_Information given_:
Start of Block

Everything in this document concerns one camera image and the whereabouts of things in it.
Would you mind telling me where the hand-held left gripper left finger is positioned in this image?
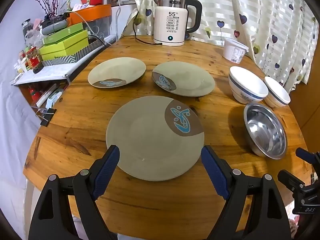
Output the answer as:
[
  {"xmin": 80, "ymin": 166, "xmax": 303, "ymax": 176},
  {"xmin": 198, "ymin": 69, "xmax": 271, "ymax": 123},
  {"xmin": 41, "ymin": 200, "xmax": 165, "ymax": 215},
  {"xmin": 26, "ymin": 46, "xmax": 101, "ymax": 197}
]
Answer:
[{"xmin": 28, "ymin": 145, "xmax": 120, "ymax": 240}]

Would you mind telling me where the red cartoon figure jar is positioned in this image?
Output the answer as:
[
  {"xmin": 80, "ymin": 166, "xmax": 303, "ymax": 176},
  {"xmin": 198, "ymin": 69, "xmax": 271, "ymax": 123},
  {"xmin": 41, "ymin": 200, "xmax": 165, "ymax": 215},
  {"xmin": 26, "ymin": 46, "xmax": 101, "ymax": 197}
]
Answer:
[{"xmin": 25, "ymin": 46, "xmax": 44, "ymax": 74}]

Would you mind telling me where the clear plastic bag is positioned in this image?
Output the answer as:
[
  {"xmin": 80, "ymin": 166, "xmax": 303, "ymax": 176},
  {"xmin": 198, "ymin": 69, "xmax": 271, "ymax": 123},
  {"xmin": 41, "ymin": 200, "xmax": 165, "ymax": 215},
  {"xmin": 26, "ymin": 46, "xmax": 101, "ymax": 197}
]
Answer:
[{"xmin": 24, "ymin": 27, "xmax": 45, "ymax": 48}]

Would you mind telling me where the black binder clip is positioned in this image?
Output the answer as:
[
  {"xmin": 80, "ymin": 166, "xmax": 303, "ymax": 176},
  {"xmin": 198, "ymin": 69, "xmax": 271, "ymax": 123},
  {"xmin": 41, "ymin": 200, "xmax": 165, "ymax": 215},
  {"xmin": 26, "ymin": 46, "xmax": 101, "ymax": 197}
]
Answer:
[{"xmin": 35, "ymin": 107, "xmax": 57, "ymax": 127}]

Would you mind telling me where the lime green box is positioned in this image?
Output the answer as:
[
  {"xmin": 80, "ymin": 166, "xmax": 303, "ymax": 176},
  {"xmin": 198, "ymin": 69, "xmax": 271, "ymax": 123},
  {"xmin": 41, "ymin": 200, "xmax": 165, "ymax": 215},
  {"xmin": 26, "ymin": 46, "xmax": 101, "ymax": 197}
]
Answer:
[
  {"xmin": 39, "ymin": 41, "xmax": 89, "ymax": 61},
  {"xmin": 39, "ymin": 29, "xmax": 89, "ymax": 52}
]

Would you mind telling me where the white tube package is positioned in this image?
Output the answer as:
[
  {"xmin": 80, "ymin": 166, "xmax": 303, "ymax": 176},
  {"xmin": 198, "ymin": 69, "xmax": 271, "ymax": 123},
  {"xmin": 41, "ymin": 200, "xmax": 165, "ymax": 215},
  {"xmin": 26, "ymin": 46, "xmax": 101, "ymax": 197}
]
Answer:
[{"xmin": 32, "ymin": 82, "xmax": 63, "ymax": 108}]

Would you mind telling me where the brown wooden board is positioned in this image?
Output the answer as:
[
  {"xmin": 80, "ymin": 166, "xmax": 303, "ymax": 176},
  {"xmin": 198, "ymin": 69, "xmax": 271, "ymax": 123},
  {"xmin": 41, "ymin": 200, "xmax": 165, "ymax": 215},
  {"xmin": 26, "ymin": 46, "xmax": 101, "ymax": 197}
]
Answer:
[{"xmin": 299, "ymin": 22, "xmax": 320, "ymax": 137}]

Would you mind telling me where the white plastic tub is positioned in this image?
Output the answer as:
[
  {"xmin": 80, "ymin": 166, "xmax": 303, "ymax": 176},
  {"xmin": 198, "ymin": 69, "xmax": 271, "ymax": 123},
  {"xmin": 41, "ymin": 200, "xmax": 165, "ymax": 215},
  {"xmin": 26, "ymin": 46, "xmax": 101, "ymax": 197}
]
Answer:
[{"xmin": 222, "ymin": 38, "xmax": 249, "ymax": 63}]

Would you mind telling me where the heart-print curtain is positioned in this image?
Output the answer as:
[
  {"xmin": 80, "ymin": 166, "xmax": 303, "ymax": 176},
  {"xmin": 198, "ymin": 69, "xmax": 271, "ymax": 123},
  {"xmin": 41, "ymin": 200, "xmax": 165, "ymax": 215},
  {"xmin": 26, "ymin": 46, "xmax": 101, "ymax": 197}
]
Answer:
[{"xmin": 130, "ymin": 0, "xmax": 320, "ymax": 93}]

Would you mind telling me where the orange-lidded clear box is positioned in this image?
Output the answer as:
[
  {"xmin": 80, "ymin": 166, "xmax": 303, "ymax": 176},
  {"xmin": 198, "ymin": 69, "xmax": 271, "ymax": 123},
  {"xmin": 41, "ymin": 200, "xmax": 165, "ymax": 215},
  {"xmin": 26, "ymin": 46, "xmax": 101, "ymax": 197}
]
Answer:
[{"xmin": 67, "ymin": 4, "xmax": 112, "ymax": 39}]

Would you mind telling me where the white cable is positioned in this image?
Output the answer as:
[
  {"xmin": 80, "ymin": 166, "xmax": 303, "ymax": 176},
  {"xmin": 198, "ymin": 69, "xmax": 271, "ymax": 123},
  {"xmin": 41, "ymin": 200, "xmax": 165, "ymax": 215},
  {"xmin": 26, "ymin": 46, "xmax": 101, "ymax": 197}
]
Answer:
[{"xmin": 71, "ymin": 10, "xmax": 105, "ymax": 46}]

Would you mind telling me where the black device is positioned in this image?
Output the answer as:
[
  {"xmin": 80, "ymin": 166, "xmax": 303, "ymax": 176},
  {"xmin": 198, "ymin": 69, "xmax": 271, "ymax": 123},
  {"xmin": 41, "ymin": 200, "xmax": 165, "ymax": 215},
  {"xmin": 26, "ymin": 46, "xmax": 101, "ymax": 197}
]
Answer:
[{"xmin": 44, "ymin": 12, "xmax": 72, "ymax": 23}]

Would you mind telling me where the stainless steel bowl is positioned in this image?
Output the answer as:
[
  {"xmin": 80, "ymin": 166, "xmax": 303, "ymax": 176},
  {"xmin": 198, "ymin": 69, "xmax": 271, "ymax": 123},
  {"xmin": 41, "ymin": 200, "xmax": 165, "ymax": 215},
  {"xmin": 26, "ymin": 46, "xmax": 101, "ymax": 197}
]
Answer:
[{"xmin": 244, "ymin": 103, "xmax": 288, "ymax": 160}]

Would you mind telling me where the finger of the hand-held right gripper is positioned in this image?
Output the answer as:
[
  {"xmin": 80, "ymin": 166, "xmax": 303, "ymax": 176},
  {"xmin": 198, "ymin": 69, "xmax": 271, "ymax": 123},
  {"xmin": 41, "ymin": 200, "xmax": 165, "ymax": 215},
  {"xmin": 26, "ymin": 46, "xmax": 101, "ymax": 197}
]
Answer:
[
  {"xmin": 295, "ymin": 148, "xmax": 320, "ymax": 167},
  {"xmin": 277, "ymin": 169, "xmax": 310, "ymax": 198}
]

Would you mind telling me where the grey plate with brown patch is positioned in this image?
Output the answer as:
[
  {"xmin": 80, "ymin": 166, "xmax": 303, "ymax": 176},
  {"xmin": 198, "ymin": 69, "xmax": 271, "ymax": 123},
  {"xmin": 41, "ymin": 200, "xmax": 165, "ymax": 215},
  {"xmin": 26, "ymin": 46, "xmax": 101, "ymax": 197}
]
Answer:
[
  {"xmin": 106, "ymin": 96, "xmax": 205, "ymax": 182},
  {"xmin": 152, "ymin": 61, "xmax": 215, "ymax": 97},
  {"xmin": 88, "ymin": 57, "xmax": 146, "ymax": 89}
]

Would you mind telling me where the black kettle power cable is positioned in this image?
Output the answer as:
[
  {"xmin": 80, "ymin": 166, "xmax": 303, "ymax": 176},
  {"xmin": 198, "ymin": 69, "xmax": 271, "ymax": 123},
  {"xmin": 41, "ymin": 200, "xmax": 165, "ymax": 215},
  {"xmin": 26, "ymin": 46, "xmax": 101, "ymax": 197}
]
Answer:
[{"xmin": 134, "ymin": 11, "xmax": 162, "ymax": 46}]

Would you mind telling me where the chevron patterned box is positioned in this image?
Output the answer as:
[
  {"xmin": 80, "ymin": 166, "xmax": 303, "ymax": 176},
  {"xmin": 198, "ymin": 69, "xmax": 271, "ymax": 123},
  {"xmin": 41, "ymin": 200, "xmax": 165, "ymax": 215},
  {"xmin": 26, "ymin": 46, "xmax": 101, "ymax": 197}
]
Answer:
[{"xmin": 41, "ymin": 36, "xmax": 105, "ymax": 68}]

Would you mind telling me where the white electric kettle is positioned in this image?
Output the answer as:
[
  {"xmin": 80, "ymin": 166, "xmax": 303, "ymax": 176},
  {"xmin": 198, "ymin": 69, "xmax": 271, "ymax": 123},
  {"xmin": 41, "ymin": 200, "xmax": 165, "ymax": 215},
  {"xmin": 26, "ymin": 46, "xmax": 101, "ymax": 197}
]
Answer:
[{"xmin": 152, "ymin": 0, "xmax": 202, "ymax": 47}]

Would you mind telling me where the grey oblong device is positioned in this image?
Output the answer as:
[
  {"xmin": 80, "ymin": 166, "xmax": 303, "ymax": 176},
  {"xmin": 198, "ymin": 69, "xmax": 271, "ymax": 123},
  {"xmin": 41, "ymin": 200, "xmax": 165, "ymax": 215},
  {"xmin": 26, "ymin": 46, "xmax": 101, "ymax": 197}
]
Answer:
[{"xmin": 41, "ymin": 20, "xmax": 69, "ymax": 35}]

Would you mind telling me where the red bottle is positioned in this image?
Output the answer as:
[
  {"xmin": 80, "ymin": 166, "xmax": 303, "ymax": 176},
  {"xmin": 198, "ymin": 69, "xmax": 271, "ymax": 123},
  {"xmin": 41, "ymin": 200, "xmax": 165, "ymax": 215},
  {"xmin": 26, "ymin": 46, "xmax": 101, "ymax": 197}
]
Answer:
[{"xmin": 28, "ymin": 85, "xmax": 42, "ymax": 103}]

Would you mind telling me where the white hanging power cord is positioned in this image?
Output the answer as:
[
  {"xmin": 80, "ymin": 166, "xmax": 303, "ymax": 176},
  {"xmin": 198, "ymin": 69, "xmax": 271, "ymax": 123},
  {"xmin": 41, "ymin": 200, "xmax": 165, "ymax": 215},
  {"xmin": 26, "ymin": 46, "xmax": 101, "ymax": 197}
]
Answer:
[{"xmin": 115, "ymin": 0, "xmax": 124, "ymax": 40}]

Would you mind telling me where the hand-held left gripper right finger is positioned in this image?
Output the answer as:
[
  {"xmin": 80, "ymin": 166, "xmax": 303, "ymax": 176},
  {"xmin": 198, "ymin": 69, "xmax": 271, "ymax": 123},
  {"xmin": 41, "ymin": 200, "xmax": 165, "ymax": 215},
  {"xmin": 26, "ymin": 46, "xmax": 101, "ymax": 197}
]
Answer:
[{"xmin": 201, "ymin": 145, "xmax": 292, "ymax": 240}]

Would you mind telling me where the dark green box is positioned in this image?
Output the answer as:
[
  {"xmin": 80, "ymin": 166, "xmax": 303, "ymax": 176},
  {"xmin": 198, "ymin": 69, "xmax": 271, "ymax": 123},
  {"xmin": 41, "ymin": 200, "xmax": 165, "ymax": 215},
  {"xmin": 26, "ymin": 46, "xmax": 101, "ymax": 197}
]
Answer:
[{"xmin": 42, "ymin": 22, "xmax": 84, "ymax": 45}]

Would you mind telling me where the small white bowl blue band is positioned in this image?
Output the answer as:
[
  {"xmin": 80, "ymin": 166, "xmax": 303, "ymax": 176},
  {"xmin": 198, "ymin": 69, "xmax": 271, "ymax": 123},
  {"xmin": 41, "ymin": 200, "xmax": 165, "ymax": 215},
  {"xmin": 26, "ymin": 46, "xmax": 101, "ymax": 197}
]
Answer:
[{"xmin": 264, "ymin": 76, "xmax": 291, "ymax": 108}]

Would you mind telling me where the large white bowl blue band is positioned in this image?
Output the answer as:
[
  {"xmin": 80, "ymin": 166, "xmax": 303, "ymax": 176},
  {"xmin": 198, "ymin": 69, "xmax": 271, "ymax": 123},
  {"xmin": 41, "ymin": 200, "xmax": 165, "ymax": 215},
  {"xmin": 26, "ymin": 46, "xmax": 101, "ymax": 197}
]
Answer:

End of Block

_Brief_: Scan the material above for the string "band" and return the lines that hold it.

_Exercise result_:
Would you mind telling me where the small white bowl blue band is positioned in this image?
Would you mind telling me where the large white bowl blue band is positioned in this image?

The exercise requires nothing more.